The Role of Endothelial Injury
The innermost layer of blood vessels — the endothelium — is in constant contact with fast-moving blood. Micro-abrasions in this layer, normally repaired efficiently, become sites of cholesterol deposition when repair mechanisms are sluggish or circulating cholesterol is high. Lifestyle factors — poor diet, inactivity, smoking, obesity — slow endothelial repair and accelerate deposition.
Lipoproteins: The Carriers That Matter
Cholesterol travels in the blood attached to lipoproteins. LDL and VLDL transport cholesterol into the body — they are the vehicles that deposit cholesterol into arterial walls. HDL carries cholesterol away from blood vessels back to the liver. More HDL, less LDL and VLDL — this is the balance that protects cardiovascular health.

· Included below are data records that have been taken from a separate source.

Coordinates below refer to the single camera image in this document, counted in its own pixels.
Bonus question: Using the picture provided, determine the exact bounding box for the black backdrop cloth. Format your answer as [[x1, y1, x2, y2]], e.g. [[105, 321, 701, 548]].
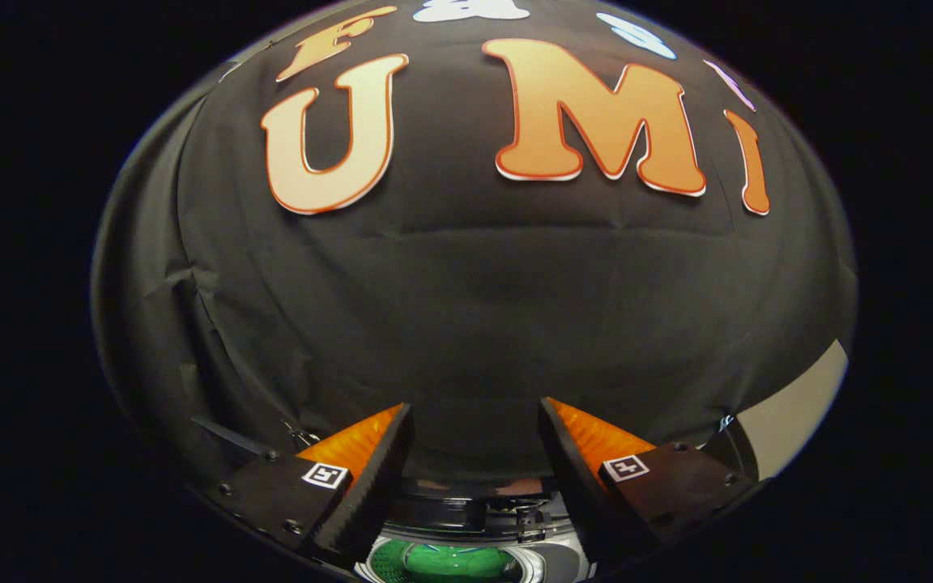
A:
[[91, 0, 858, 519]]

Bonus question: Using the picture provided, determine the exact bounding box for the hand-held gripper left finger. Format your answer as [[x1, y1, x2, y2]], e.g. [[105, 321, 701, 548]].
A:
[[201, 403, 416, 569]]

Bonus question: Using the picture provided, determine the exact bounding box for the grey washing machine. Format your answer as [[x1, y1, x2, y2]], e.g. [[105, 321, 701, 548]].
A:
[[353, 476, 597, 583]]

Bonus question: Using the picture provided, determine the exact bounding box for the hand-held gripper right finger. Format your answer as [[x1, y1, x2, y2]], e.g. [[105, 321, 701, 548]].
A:
[[536, 397, 760, 569]]

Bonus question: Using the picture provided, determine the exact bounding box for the green polo shirt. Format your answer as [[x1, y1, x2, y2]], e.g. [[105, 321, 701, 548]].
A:
[[373, 541, 526, 583]]

How Omega-3 Fatty Acids Protect the Heart
- Lower triglycerides — omega-3s reduce VLDL production in the liver and increase clearance of fat-carrying particles, resulting in lower circulating triglycerides, one of the most consistent findings in cardiovascular research
- Reduce arterial inflammation — EPA and DHA generate specialised pro-resolving mediators (resolvins, protectins, maresins) that actively terminate vascular inflammation, reducing the stimulus for plaque formation and instability
- Stabilise existing plaques — by reducing inflammation and oxidative stress, omega-3s shift established plaques toward more stable, less rupture-prone states
- Anti-thrombotic effects — EPA and DHA reduce platelet aggregation and thromboxane activity, lowering the risk of blood clot formation that triggers heart attacks and strokes
- Improve endothelial function — omega-3s enhance nitric oxide availability, causing blood vessels to dilate and reducing the mechanical stress that initiates endothelial injury
- Modest blood pressure reduction — through vascular and renal mechanisms, omega-3s produce small but measurable reductions in systolic and diastolic blood pressure
ALA — The Plant-Based Option
For those who do not consume fatty fish, ALA (alpha-linolenic acid) from flaxseed, walnuts, and chia provides a plant-based pathway to cardiovascular support. While ALA conversion to EPA and DHA in the body is limited, ALA exerts independent cardiovascular benefits — improving endothelial function, reducing inflammation, and modifying lipid profiles. It is a meaningful contribution to heart health and a valuable strategy when fish intake is low or not preferred.
Why Supplementation Often Makes Sense
Achieving the amounts of omega-3 associated with cardiovascular benefit through diet alone is challenging — particularly given uncertainty about food sources and omega-3 content. Supplementation provides a reliable, consistent intake, especially relevant for medium-term risk management alongside lifestyle changes.
References
- AJCN. Dietary cholesterol and cardiovascular disease: systematic review and meta-analysis.
- NHLBI, NIH. Cholesterol and your heart — what you need to know.
- AHA. Dietary cholesterol and cardiovascular risk: science advisory. Circulation.
- Wang T, et al. Omega-3 and dyslipidaemia: continuous dose-response meta-analysis. JAHA. 2023.
- Abdelhamid AS, et al. Omega-3 for primary and secondary prevention of cardiovascular disease. Cochrane. 2020.
Johns Hopkins Medicine. Omega-3 fatty acids and coronary heart disease.